Error detectnet_V2 train with TAO : dbscan_min_samples: 0.05'

erence · October 17, 2023, 8:51am

I try to train custom detectnet_v2 model for one class on an AMDx64 RTX2070

I run on nvcr.io/nvidia/tao/tao-toolkit:5.0.0-tf1.15.5 container with “#detectnet_v2 train -r /tao/results -e /tao/detectnet_train_cfg.txt”

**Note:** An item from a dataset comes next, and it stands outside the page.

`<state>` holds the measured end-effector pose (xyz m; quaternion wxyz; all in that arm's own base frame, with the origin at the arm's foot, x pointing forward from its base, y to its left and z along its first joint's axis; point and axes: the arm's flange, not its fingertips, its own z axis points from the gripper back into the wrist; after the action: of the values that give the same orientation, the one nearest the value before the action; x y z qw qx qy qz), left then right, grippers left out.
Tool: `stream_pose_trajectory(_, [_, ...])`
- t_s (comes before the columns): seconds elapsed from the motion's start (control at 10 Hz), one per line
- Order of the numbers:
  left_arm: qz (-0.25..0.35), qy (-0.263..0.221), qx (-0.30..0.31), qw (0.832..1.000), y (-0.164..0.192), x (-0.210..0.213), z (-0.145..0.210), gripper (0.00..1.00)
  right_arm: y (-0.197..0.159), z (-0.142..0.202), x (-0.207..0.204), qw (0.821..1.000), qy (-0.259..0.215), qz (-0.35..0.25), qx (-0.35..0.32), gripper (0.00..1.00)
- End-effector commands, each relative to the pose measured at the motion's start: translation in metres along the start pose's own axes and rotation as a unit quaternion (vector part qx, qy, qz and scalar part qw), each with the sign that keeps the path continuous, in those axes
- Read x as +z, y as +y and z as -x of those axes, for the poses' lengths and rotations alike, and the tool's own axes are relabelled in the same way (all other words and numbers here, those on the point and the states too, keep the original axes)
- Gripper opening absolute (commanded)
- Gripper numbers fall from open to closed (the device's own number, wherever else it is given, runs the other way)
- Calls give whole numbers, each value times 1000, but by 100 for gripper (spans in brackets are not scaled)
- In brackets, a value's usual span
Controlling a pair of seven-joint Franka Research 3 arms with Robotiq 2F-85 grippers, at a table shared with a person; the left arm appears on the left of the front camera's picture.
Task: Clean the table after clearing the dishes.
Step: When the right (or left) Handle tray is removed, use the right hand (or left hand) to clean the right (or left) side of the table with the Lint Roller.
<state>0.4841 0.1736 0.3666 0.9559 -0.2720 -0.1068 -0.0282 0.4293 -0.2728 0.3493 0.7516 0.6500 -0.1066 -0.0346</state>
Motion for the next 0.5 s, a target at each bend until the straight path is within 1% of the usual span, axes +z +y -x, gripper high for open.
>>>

and the detectnet_train_cfg.txt is as below:

Question: 1- Where in my config file might be the problem?
2- Is it ok to comment out the pretrained model, or do I have to add a pretrained model, if yes, my picture size is 1920x1200, is it still ok?
3- train on 1920x1200 pics. batch lowered to 2… is it ok?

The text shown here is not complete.